Śmigła wentylatora zmasakrowały mężczyźnie twarz
W fabryce płyt wiórowych w Szczecinku śmigła wentylatora poraniły mężczyźnie połowę twarzy - podaje "Głos Koszaliński". Powołując się na nieoficjalne informacje gazeta pisze, że do wypadku doszło, gdy pracownicy zewnętrznej firmy montowali część do jednego z urządzeń.
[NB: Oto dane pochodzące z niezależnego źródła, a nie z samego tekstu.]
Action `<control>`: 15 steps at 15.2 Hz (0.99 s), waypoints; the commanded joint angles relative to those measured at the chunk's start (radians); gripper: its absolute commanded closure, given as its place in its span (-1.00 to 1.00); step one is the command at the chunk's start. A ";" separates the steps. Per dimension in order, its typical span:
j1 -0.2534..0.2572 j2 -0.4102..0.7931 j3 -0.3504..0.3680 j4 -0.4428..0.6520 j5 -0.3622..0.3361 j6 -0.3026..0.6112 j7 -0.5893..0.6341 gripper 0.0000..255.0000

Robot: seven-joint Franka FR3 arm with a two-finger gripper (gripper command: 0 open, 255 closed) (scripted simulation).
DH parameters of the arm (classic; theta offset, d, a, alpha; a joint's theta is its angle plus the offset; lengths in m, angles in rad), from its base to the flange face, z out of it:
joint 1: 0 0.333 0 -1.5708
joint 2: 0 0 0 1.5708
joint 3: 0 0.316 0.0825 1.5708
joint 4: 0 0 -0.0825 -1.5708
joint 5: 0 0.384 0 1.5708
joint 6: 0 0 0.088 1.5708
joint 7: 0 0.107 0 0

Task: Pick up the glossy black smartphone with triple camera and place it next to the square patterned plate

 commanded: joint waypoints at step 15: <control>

23.12.2008 | aktual.: 23.12.2008 18:42
- Pracowali przy włączonym wentylatorze i chyba zdjęli z niego osłonę - mówi jeden ze świadków zdarzenia. W pewnym momencie jeden z mężczyzn za bardzo się zbliżył do wentylatora.
W wentylator wplątała się kurtka robotnika, a śmigła dotkliwie poraniły mu połowę twarzy.
Nieprzytomnego 37-letniego mężczyznę zawieziono do szczecineckiego szpitala. Robotnik ma bardzo poważne obrażenia głowy. W obawie o życie - przetransportowano go na oddział neurochirurgiczny kliniki w Szczecinie.
Okoliczności wypadku zbada ekipa dochodzeniowa szczecineckiej policji i prokurator. Zawiadomiono także Państwową Inspekcję Pracy.